Pakistan risks relations in South Asia if it keeps blocking SAARC initiatives: Jaishankar

Foreign Secretary warns Islamabad against blocking regional initiatives ahead of ‘Heart of Asia’ meet in Amritsar.

November 21, 2016 03:48 pm | Updated November 17, 2021 05:45 am IST - New Delhi

Foreign Secretary S. Jaishankar

Foreign Secretary S. Jaishankar

South Asian nations will begin to look at other “alternatives” if Pakistan continues to “block” SAARC initiatives, Foreign Secretary S.Jaishankar warned here on Monday.

In comments just ahead of a regional conference in India that Pakistan will attend next week, Mr. Jaishankar said Pakistan risks relations with other SAARC countries if it doesn’t follow “basic standards of regional cooperation.”

“If you (Pakistan) say that you will be a member of a regional grouping but won’t allow regional trade, won’t allow regional connectivity, won’t allow regional motor ways or railways, than what is it about? You cannot be a member of a region and block every possible regional initiative and still say ‘I am good member’. That sort of approach has to change,” Mr. Jaishankar said, referring to Pakistan’s decision to reject MFN status for India as well as India’s proposal for a SAARC motor vehicle agreement.

Mr. Jaishankar made no comment about India’s decision to boycott the SAARC summit in Islamabad this year after the Uri attack, a decision that was followed by Afghanistan, Bhutan and Bangladesh. However, he said SAARC countries could opt for “sub-regional initiatives and will look at other initiatives like Bimstec (Bay of Bengal Initiative for Multi-Sectoral Technical and Economic Cooperation)” that India hosted in October instead of SAARC, and that could be “heavily damaging” to the region.

Mr. Jaishankar’s comments are significant as they come after Pakistan’s Foreign Affairs Advisor Sartaj Aziz announced in Islamabad that he will visit India to attend the ‘Heart of Asia’ regional conference of 14 nations, due to be held in Amritsar on December 3 and 4. No bilateral meeting has been planned as yet, say officials, even as tensions at the LoC have increased with a sharp increase in artillery fire causing casualties on both sides.

The foreign secretary was speaking at a seminar organised by the government think-tank Institute for Defence and Strategic Analysis on ‘India and the Great Powers: Continuity and Change’, and stressed that the “regional flux” facing India would be fuelled by the changes being seen in the global arena.

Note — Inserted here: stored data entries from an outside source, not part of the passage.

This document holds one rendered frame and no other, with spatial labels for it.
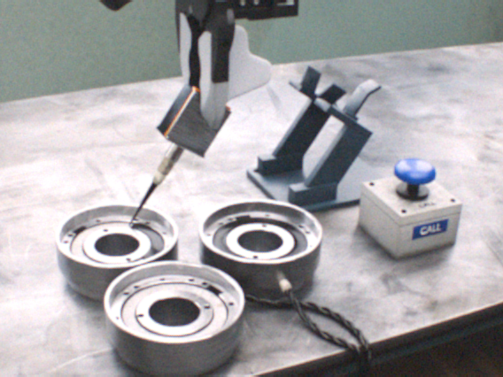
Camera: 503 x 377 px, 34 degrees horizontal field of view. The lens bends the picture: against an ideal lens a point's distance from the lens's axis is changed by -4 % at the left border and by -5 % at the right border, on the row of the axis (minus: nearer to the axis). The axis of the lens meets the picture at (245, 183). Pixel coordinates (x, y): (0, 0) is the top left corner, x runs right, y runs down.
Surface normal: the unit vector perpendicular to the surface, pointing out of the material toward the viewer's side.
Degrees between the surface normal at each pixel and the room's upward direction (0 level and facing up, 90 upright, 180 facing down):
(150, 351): 90
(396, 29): 90
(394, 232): 90
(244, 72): 87
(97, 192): 0
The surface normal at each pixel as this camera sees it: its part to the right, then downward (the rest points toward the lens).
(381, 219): -0.91, 0.16
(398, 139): 0.03, -0.88
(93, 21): 0.40, 0.44
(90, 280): -0.30, 0.43
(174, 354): 0.08, 0.47
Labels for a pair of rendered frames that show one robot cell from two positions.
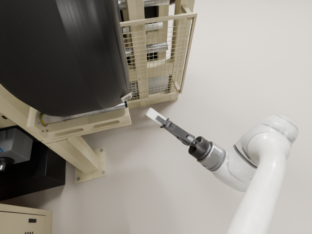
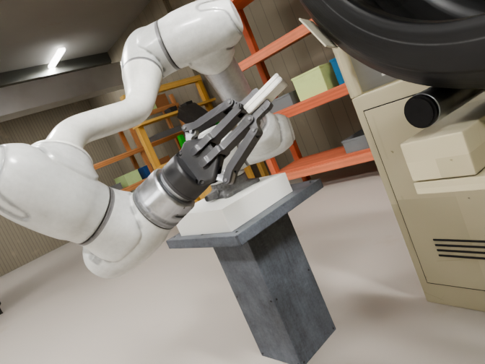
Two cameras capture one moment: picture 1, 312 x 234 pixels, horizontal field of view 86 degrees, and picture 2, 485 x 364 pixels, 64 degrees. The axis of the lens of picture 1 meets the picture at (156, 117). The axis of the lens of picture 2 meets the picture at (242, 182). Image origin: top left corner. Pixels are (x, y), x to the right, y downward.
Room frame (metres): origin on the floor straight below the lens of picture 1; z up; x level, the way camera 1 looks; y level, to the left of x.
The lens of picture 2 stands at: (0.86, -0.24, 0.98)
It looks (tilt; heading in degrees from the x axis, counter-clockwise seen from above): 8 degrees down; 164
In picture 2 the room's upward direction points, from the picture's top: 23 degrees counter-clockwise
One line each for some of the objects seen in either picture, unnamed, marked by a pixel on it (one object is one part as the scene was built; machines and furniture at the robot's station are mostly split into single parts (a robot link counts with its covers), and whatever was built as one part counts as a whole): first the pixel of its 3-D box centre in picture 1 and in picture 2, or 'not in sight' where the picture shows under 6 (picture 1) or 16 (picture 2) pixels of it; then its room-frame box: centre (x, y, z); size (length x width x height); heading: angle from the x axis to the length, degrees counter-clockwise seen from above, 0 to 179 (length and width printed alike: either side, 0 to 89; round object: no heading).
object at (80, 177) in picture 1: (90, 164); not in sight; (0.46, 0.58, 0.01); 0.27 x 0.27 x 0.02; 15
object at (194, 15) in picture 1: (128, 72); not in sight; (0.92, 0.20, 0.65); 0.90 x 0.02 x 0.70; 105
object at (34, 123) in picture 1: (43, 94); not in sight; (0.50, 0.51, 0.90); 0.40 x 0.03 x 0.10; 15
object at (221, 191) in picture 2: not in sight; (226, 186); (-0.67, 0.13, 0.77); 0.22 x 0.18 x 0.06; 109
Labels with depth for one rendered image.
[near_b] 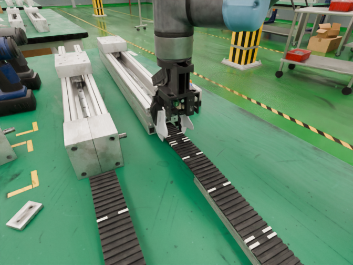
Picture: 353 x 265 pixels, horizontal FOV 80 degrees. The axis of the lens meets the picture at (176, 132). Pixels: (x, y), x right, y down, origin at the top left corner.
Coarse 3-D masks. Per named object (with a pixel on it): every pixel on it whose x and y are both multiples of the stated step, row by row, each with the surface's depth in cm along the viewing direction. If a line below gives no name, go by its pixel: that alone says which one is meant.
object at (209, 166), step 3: (210, 162) 44; (204, 165) 43; (207, 165) 43; (210, 165) 44; (213, 165) 43; (195, 168) 43; (198, 168) 43; (201, 168) 43; (204, 168) 43; (207, 168) 43; (210, 168) 43; (213, 168) 43; (192, 171) 42; (195, 171) 42; (198, 171) 42; (201, 171) 42; (204, 171) 42; (195, 174) 41; (198, 174) 42
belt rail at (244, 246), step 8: (200, 184) 41; (208, 200) 40; (216, 208) 38; (224, 216) 35; (224, 224) 36; (232, 232) 34; (240, 240) 33; (248, 248) 31; (248, 256) 32; (256, 264) 30
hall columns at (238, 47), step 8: (96, 0) 855; (96, 8) 869; (240, 32) 322; (248, 32) 311; (256, 32) 320; (232, 40) 340; (240, 40) 327; (248, 40) 319; (256, 40) 329; (232, 48) 345; (240, 48) 332; (248, 48) 328; (256, 48) 339; (232, 56) 350; (240, 56) 337; (248, 56) 337; (240, 64) 342
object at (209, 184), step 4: (220, 176) 41; (224, 176) 41; (208, 180) 40; (212, 180) 40; (216, 180) 40; (220, 180) 40; (224, 180) 40; (204, 184) 39; (208, 184) 40; (212, 184) 39; (216, 184) 39; (220, 184) 40; (204, 188) 39; (208, 188) 39
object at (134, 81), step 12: (108, 60) 91; (120, 60) 95; (132, 60) 86; (120, 72) 74; (132, 72) 86; (144, 72) 74; (120, 84) 79; (132, 84) 66; (144, 84) 75; (132, 96) 64; (144, 96) 58; (132, 108) 69; (144, 108) 54; (144, 120) 58; (168, 120) 59; (156, 132) 59

Last week, Dr. Jaishankar had visited Washington to meet with U.S. Administration officials and Congressmen in a visit seen as an early reach out to the team of President-elect Trump. “What can be safely predicted is that the Trump administration has a different priority for engaging the world,” he said, adding that the Trump election would have a bearing on the growth of China’s power in the maritime region, and the uncertainty over regional trade partnerships like the TPP.

“We have very strong converging interests with Western countries. You can see it in our shared democratic values. And you see it in the joint vision statement on the Asia Pacific India signed with the U.S. last year,” the foreign secretary said, indicating that India’s interests have moved westward, and added, “The old order needs to be revisited.”